EXERCISE: All that should be output is the block of lines below from the line with "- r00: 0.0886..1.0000" to the line with "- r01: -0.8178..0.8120", both included, exactly as written.

▼

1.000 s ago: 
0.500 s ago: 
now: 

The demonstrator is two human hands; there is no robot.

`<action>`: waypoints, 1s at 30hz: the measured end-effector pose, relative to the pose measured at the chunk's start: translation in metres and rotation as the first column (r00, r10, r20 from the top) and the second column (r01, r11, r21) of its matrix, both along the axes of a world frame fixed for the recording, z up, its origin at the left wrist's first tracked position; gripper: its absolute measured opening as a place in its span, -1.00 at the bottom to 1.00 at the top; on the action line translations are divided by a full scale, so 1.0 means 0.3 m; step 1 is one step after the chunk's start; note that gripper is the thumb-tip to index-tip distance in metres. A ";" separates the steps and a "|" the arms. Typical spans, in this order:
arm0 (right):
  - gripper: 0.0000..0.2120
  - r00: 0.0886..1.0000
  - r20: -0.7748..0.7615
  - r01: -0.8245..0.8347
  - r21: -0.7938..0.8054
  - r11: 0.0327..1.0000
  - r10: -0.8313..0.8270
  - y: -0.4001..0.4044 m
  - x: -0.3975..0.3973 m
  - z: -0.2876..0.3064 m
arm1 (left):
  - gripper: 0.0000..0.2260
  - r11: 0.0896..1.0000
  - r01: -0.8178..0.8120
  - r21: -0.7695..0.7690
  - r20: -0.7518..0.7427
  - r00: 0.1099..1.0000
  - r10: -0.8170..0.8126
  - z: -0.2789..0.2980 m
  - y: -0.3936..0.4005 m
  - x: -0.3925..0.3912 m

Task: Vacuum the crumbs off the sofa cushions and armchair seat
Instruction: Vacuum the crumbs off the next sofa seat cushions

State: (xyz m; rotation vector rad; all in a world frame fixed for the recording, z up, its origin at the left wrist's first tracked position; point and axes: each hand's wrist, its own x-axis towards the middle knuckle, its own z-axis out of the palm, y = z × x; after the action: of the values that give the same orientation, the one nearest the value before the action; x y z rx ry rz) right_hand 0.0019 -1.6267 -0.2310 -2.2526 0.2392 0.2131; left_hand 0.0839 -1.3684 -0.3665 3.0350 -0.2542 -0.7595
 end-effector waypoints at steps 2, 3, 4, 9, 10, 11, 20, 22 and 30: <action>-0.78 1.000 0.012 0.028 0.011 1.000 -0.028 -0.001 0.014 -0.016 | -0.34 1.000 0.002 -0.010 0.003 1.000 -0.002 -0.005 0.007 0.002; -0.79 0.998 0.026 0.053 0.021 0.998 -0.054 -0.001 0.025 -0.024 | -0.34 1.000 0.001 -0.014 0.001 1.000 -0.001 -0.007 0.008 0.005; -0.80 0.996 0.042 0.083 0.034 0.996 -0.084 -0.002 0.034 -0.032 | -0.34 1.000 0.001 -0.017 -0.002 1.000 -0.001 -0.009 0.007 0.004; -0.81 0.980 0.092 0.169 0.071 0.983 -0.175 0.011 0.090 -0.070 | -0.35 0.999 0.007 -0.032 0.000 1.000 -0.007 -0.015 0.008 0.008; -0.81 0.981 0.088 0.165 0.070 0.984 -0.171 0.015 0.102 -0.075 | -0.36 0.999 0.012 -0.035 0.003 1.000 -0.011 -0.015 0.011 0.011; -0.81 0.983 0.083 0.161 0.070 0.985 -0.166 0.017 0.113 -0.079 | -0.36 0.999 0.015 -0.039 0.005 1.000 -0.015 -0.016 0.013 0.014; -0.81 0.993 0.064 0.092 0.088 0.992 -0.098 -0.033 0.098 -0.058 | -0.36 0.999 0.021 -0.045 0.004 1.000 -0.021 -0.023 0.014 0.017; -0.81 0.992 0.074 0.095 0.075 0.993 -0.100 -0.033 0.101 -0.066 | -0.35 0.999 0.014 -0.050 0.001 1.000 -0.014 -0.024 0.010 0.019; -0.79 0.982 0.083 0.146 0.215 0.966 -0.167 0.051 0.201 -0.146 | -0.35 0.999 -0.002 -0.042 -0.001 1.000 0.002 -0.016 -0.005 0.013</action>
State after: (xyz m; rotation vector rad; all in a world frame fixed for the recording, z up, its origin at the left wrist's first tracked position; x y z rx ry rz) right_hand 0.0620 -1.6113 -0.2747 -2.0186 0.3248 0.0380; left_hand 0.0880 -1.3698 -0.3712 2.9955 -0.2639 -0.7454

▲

EXERCISE SOLUTION:
  - r00: 0.0886..1.0000
  - r20: -0.7748..0.7615
  - r01: -0.8245..0.8347
  - r21: -0.7938..0.8054
  - r11: 0.0327..1.0000
  - r10: -0.8313..0.8270
  - y: -0.4001..0.4044 m
  - x: -0.3975..0.3973 m
  - z: -0.2876..0.3064 m
arm1 (left):
  - gripper: 0.0000..0.2260
  - r11: 0.0896..1.0000
  - r01: -0.8178..0.8120

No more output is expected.